Your task is to transcribe, without alteration, the lines from the top of the material below through the line bearing "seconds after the", inclusive.

··· Recorded information

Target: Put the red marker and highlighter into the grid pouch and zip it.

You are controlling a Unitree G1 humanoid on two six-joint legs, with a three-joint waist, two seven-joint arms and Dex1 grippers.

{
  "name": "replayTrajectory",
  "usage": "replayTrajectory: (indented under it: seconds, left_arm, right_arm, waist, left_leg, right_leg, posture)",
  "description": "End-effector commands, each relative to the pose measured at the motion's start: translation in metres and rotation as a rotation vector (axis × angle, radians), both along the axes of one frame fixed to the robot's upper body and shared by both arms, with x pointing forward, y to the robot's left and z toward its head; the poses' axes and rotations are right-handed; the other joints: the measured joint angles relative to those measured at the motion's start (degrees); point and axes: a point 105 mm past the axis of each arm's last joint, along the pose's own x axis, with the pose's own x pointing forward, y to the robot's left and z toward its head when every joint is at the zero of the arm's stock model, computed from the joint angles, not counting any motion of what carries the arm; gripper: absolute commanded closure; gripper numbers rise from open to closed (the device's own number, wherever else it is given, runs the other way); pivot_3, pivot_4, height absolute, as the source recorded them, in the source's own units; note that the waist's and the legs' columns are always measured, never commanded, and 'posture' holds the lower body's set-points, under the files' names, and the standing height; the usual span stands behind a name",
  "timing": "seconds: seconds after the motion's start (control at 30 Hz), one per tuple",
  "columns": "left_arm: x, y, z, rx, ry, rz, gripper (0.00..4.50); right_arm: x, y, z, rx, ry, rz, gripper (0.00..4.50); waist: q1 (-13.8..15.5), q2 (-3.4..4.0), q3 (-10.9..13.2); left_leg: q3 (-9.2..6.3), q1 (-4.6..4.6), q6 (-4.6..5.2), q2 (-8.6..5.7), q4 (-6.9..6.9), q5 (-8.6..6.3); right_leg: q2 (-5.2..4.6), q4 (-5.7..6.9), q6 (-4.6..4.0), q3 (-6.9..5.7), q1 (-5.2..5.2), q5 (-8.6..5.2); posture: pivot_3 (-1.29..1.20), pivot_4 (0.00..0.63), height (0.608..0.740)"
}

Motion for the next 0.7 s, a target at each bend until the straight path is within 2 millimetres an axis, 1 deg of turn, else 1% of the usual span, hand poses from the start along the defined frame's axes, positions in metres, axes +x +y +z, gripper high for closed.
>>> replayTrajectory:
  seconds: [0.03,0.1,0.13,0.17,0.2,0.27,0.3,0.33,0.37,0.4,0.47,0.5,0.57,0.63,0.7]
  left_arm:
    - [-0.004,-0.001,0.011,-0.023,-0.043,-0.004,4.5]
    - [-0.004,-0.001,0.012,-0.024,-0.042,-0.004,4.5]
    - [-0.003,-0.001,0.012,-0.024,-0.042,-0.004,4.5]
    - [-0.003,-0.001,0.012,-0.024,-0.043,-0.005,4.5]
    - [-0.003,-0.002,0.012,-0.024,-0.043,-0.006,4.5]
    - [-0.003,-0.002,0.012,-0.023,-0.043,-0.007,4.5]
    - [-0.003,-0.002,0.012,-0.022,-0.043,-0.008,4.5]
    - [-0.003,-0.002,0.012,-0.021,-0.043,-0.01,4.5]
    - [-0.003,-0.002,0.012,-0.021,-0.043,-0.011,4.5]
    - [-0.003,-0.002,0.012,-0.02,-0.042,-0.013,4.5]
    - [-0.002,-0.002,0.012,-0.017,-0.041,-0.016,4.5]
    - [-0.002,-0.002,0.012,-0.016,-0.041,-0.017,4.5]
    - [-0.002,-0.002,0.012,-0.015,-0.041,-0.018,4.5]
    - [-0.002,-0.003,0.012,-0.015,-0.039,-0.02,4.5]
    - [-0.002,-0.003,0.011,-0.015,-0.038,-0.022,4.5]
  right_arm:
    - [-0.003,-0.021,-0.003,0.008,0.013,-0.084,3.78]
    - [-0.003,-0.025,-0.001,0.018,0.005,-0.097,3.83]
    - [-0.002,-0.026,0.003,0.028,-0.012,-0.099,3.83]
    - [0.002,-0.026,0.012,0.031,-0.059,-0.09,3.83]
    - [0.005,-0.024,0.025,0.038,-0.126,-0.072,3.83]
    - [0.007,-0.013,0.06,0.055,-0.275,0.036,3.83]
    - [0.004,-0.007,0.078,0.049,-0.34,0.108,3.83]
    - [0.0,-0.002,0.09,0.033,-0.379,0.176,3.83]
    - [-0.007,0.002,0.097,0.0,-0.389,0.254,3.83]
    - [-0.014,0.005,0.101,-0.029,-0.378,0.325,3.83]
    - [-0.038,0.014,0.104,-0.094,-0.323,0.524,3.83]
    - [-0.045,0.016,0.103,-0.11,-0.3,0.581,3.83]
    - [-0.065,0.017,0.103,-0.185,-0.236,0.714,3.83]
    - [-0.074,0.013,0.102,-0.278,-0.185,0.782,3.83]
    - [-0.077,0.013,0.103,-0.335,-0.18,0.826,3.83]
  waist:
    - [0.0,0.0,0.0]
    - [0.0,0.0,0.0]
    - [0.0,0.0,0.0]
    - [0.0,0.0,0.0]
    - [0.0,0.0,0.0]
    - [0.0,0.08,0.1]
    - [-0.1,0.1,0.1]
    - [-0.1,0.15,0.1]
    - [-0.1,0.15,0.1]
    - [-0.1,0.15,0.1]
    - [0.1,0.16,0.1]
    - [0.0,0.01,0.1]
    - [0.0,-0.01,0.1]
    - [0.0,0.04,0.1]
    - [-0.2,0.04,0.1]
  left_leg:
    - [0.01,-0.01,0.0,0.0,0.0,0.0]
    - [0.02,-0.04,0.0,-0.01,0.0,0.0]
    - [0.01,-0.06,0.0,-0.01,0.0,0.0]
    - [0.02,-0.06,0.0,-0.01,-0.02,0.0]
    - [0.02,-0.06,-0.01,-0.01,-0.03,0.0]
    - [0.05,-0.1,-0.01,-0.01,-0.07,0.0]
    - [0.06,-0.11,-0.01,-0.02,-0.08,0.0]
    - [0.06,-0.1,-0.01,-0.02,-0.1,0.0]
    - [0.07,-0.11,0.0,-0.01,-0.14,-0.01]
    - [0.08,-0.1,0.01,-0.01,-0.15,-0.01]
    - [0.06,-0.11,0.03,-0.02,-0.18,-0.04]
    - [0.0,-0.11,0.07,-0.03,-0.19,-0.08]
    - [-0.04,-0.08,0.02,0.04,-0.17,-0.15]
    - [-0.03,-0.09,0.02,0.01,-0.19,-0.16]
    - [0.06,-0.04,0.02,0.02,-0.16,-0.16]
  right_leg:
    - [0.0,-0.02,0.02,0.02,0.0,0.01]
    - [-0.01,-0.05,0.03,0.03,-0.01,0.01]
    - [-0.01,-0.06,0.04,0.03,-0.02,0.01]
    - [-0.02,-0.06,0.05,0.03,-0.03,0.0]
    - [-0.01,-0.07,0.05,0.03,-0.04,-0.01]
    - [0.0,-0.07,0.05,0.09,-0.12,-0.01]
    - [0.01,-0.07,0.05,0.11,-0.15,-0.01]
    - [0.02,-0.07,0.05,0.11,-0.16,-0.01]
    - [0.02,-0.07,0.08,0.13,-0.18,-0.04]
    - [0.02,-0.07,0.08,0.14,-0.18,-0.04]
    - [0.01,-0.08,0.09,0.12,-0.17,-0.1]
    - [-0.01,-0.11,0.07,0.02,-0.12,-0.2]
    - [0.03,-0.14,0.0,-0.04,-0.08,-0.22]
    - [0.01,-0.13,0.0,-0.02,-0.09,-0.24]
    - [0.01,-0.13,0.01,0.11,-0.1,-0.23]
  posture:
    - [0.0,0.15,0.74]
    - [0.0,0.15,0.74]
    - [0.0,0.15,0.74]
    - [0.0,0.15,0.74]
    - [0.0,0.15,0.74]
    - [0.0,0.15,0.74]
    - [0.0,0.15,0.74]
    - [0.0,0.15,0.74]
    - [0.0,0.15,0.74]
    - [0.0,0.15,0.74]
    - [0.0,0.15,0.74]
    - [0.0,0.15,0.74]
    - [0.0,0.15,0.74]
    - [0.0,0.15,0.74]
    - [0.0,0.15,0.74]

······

Task solution:
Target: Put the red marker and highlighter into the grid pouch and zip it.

You are controlling a Unitree G1 humanoid on two six-joint legs, with a three-joint waist, two seven-joint arms and Dex1 grippers.

{
  "name": "replayTrajectory",
  "usage": "replayTrajectory: (indented under it: seconds, left_arm, right_arm, waist, left_leg, right_leg, posture)",
  "description": "End-effector commands, each relative to the pose measured at the motion's start: translation in metres and rotation as a rotation vector (axis × angle, radians), both along the axes of one frame fixed to the robot's upper body and shared by both arms, with x pointing forward, y to the robot's left and z toward its head; the poses' axes and rotations are right-handed; the other joints: the measured joint angles relative to those measured at the motion's start (degrees); point and axes: a point 105 mm past the axis of each arm's last joint, along the pose's own x axis, with the pose's own x pointing forward, y to the robot's left and z toward its head when every joint is at the zero of the arm's stock model, computed from the joint angles, not counting any motion of what carries the arm; gripper: absolute commanded closure; gripper numbers rise from open to closed (the device's own number, wherever else it is given, runs the other way); pivot_3, pivot_4, height absolute, as the source recorded them, in the source's own units; note that the waist's and the legs' columns are always measured, never commanded, and 'posture' holds the lower body's set-points, under the files' names, and the standing height; the usual span stands behind a name",
  "timing": "seconds: seconds after the motion's start (control at 30 Hz), one per tuple",

This output has been given in full.